To quote from the V8 sourcecode:
Legacy dates:
Any unrecognized word before the first number is ignored.
Parenthesized text is ignored.
An unsigned number followed by ':' is a time value, and is added to the TimeComposer. A number followed by '::' adds a second zero as well. A number followed by '.' is also a time and must be followed by milliseconds.
Any other number is a date component and is added to DayComposer. A month name (or really: any word having the same first three letters as a month name) is recorded as a named month in the Day composer.
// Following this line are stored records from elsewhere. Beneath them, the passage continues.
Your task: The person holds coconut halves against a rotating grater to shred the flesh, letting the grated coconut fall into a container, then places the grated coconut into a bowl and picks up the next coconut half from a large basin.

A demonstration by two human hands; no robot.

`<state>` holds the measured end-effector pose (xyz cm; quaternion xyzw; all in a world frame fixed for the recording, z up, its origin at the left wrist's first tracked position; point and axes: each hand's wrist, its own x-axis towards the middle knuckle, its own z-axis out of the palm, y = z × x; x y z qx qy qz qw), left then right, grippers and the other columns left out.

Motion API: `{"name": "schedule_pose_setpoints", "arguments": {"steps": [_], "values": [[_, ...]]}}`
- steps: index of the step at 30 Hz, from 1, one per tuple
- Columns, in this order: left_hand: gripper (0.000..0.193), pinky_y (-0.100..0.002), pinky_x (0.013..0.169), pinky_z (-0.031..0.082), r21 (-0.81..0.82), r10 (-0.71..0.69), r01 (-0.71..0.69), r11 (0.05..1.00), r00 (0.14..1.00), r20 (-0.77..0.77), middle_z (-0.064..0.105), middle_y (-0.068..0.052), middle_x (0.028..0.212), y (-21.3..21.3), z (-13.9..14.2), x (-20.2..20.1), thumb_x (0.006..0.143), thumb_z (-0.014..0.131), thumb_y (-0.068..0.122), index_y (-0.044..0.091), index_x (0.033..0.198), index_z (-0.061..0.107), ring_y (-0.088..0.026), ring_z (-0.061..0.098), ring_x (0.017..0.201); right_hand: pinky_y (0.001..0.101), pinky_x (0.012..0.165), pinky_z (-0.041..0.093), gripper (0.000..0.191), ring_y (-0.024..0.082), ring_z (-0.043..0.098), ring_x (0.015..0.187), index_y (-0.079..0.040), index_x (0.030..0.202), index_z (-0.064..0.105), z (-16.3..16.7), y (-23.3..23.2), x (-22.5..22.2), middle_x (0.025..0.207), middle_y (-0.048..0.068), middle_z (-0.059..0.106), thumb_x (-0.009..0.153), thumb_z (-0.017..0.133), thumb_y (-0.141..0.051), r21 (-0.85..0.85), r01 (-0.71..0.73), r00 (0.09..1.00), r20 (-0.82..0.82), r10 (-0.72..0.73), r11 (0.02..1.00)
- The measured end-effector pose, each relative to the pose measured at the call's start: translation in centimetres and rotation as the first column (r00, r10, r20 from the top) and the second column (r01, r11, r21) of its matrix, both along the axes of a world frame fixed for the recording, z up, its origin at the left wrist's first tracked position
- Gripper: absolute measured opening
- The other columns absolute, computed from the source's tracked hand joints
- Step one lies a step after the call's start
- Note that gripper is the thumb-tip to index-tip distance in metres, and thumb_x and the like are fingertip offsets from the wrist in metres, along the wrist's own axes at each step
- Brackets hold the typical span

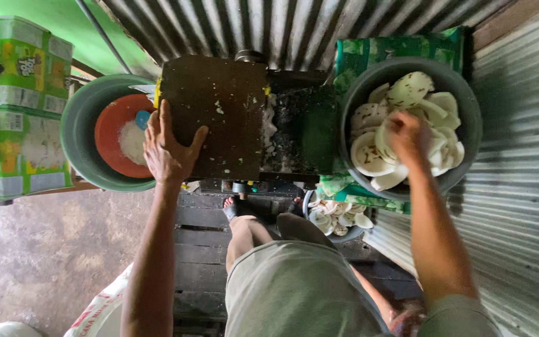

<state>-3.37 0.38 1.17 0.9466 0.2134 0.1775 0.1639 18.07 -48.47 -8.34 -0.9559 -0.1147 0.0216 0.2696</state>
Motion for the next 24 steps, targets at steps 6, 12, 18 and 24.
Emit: {"name": "schedule_pose_setpoints", "arguments": {"steps": [6, 12, 18, 24], "values": [[0.097, -0.053, 0.106, 0.046, 0.020, -0.005, 0.005, 1.000, 1.000, 0.006, 0.054, -0.025, 0.145, 0.5, 0.1, -0.2, 0.089, 0.084, 0.056, 0.004, 0.159, 0.042, -0.045, 0.055, 0.130, 0.0566, 0.098, 0.048, 0.052, 0.035, 0.060, 0.119, -0.020, 0.124, 0.072, -0.3, -10.1, -0.7, 0.125, 0.009, 0.068, 0.072, 0.081, -0.017, -0.388, -0.243, 0.969, -0.139, 0.204, 0.889], [0.095, -0.053, 0.106, 0.046, 0.043, 0.006, -0.006, 0.999, 1.000, 0.006, 0.055, -0.025, 0.145, 0.5, 0.0, 0.0, 0.090, 0.084, 0.056, 0.004, 0.159, 0.043, -0.045, 0.055, 0.130, 0.0537, 0.108, 0.045, 0.062, 0.029, 0.048, 0.139, -0.028, 0.135, 0.065, -1.2, -10.9, -0.4, 0.141, -0.001, 0.062, 0.075, 0.076, -0.012, -0.512, -0.376, 0.923, -0.136, 0.360, 0.772], [0.096, -0.053, 0.104, 0.046, 0.048, 0.034, -0.033, 0.998, 0.999, -0.002, 0.055, -0.026, 0.144, 0.5, -0.3, 0.0, 0.088, 0.085, 0.056, 0.004, 0.157, 0.044, -0.045, 0.055, 0.128, 0.0442, 0.110, 0.050, 0.061, 0.026, 0.059, 0.123, -0.027, 0.138, 0.067, -0.6, -10.0, 1.3, 0.131, 0.002, 0.069, 0.077, 0.071, -0.017, -0.594, -0.505, 0.839, -0.169, 0.517, 0.626], [0.094, -0.052, 0.105, 0.047, 0.020, 0.001, -0.002, 1.000, 0.999, 0.050, 0.055, -0.025, 0.145, 0.1, -0.5, 0.3, 0.090, 0.083, 0.056, 0.005, 0.158, 0.042, -0.044, 0.056, 0.129, 0.0399, 0.092, 0.058, 0.056, 0.025, 0.072, 0.106, -0.023, 0.135, 0.066, 1.3, -11.3, 2.2, 0.114, 0.003, 0.076, 0.083, 0.076, -0.040, -0.560, -0.598, 0.792, -0.303, 0.530, 0.573]]}}
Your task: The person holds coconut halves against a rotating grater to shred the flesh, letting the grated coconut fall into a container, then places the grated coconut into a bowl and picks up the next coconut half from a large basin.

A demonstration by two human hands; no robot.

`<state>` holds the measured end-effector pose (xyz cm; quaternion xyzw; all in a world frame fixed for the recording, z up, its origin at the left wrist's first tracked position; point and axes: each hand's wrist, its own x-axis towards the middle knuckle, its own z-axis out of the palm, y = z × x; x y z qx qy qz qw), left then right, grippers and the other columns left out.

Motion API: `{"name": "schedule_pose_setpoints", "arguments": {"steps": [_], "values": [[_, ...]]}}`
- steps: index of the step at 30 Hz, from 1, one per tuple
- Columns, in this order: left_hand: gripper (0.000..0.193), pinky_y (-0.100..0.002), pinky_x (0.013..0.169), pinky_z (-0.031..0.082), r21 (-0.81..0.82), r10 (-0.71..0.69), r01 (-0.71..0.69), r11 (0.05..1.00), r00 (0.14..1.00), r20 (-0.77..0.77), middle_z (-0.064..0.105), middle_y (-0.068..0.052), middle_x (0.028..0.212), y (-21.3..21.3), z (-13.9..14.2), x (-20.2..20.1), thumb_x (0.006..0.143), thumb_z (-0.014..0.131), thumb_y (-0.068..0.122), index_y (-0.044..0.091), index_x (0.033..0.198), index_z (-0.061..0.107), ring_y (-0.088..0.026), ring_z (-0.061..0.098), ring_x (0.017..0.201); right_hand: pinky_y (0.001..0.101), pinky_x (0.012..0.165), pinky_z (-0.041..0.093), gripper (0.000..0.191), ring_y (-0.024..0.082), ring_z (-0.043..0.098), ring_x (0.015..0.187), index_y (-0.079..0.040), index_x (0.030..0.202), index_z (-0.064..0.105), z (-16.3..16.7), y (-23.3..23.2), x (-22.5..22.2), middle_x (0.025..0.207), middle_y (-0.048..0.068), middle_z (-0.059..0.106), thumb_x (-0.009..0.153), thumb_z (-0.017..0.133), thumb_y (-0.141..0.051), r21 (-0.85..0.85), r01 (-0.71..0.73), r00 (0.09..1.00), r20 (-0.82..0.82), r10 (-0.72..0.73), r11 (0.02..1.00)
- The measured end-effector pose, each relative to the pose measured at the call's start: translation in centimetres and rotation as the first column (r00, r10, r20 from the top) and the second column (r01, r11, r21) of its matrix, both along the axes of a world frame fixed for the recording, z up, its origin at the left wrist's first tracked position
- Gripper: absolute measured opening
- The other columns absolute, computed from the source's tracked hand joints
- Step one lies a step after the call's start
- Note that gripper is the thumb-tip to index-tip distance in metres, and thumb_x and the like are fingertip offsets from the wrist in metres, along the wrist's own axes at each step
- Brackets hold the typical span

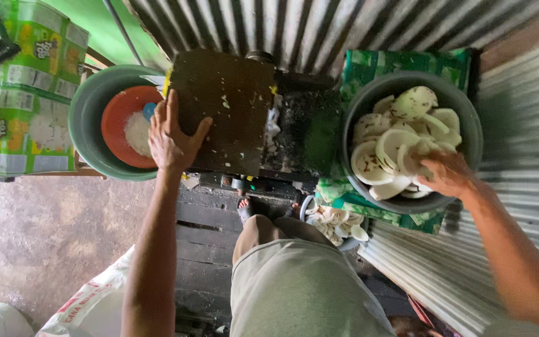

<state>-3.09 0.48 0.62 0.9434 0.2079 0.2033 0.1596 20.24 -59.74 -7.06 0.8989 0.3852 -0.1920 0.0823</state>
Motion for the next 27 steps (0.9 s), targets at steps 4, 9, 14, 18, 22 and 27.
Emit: {"name": "schedule_pose_setpoints", "arguments": {"steps": [4, 9, 14, 18, 22, 27], "values": [[0.094, -0.052, 0.103, 0.048, -0.016, 0.010, -0.010, 1.000, 1.000, -0.003, 0.054, -0.025, 0.145, -0.4, 0.0, -0.1, 0.088, 0.083, 0.055, 0.004, 0.157, 0.043, -0.044, 0.056, 0.128, 0.0414, 0.088, 0.060, 0.050, 0.025, 0.076, 0.092, -0.015, 0.122, 0.071, -1.9, -0.8, -2.6, 0.108, 0.008, 0.078, 0.083, 0.078, -0.046, 0.175, 0.106, 0.989, -0.118, -0.086, 0.979], [0.095, -0.053, 0.102, 0.047, -0.014, 0.014, -0.014, 1.000, 1.000, -0.006, 0.053, -0.027, 0.146, -0.4, 0.0, -0.1, 0.088, 0.083, 0.055, 0.004, 0.157, 0.043, -0.045, 0.055, 0.128, 0.0400, 0.084, 0.060, 0.031, 0.027, 0.076, 0.092, -0.017, 0.117, 0.075, -1.5, -0.6, -5.7, 0.105, 0.011, 0.079, 0.090, 0.074, -0.031, 0.345, 0.233, 0.968, 0.011, -0.252, 0.909], [0.097, -0.053, 0.102, 0.048, -0.015, 0.015, -0.015, 1.000, 1.000, -0.027, 0.052, -0.030, 0.143, -0.5, -0.2, 0.1, 0.087, 0.082, 0.056, 0.003, 0.157, 0.041, -0.047, 0.055, 0.127, 0.0398, 0.077, 0.059, 0.036, 0.025, 0.075, 0.086, -0.008, 0.128, 0.071, 4.0, 3.1, -7.5, 0.099, 0.016, 0.076, 0.097, 0.076, -0.025, 0.411, 0.581, 0.811, -0.220, -0.542, 0.703], [0.096, -0.054, 0.102, 0.048, -0.018, 0.001, -0.001, 1.000, 1.000, -0.017, 0.053, -0.030, 0.143, -0.5, -0.3, 0.1, 0.088, 0.081, 0.057, 0.004, 0.157, 0.041, -0.048, 0.054, 0.128, 0.0319, 0.091, 0.058, 0.053, 0.016, 0.067, 0.100, -0.009, 0.149, 0.060, 7.7, 8.2, -7.7, 0.111, 0.011, 0.069, 0.098, 0.070, -0.010, 0.646, 0.652, 0.757, -0.578, -0.305, 0.396], [0.097, -0.054, 0.101, 0.048, -0.025, 0.009, -0.009, 1.000, 1.000, -0.024, 0.052, -0.030, 0.144, -0.5, -0.5, 0.1, 0.089, 0.080, 0.059, 0.005, 0.158, 0.040, -0.049, 0.054, 0.128, 0.0295, 0.103, 0.053, 0.051, 0.014, 0.064, 0.120, -0.009, 0.148, 0.057, 6.4, 16.5, -6.8, 0.141, 0.007, 0.063, 0.097, 0.064, -0.004, 0.632, 0.705, 0.681, -0.730, -0.057, 0.321], [0.096, -0.055, 0.102, 0.047, -0.026, 0.008, -0.009, 1.000, 0.999, -0.036, 0.051, -0.031, 0.144, -0.7, -0.5, 0.3, 0.090, 0.078, 0.061, 0.006, 0.159, 0.038, -0.049, 0.053, 0.128, 0.0304, 0.104, 0.051, 0.042, 0.015, 0.064, 0.123, -0.009, 0.145, 0.061, 1.6, 24.6, -4.5, 0.142, 0.009, 0.066, 0.102, 0.062, -0.007, 0.685, 0.634, 0.746, -0.664, -0.050, 0.358]]}}
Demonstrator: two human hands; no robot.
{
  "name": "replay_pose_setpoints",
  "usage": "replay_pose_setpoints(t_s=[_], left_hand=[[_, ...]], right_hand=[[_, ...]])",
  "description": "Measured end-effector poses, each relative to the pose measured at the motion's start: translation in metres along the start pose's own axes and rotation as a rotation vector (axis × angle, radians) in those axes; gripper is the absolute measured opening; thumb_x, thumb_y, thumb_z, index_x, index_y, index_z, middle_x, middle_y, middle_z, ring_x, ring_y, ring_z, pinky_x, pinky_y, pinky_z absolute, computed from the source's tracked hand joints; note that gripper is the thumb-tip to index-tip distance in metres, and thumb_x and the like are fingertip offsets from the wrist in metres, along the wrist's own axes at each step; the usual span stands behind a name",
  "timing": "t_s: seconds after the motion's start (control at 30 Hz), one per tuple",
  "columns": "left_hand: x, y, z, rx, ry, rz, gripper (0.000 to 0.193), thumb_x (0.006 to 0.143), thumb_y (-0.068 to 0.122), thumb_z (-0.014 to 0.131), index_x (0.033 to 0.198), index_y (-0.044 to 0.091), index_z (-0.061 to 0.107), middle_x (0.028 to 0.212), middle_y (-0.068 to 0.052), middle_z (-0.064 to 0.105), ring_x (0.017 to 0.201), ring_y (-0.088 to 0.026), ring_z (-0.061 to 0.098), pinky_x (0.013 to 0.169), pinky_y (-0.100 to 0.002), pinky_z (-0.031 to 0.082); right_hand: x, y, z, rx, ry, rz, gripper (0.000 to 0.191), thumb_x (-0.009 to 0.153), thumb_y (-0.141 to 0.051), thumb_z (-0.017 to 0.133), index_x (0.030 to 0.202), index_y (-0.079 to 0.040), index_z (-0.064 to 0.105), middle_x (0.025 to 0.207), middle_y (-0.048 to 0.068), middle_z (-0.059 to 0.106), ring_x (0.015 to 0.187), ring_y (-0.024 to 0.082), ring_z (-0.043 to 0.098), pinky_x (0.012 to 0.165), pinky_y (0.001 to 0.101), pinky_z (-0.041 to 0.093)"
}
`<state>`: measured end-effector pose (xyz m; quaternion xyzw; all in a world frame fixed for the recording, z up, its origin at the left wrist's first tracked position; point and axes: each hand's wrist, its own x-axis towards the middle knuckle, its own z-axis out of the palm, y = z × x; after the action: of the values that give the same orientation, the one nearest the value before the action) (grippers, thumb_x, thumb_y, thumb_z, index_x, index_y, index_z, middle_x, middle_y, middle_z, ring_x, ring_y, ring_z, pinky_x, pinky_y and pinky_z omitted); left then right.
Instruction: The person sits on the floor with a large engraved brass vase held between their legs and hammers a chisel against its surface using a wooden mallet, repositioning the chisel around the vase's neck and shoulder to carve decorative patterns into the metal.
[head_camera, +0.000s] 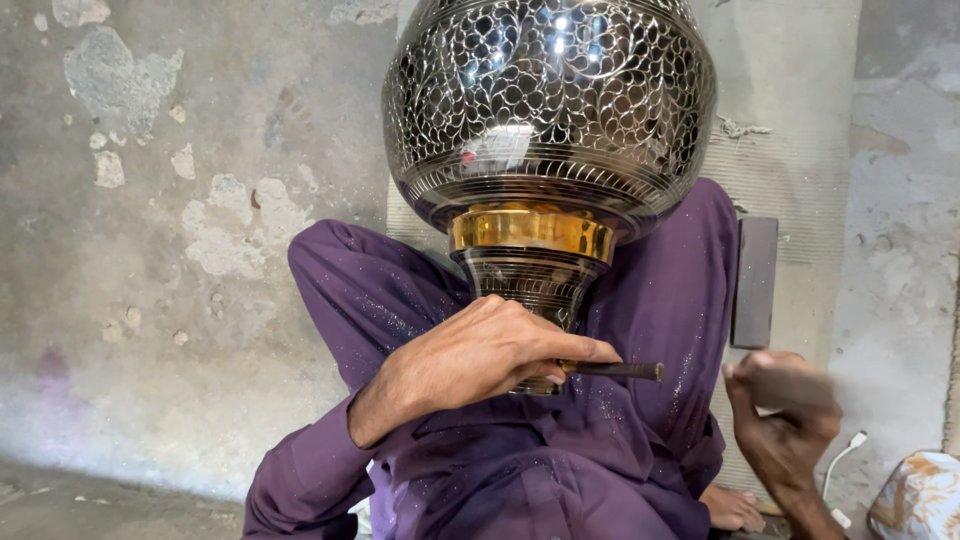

A word recognizable as a time-zone is recorded as such, as is (+|-)(hhmm|hh:)
.
Legacy dates don't allow extra signs ('+' or '-') or umatched ')' after a number has been read (before the first number, any garbage is allowed).
Intersection of the two: A string that matches both formats (e.g. 1970-01-01) will be parsed as an ES5 date-time string - which means it will default to UTC time-zone. That's unavoidable if following the ES5 specification.
After a valid "T" has been read while scanning an ES5 datetime string, the input can no longer be a valid legacy date, since the "T" is a garbage string after a number has been read.
In other words: This behaviour is not really planned, it's just that some browsers behaved like this somewhen, and therefore this weird behaviour has to be kept. Date(...)
will try to parse nearly anything without complaining.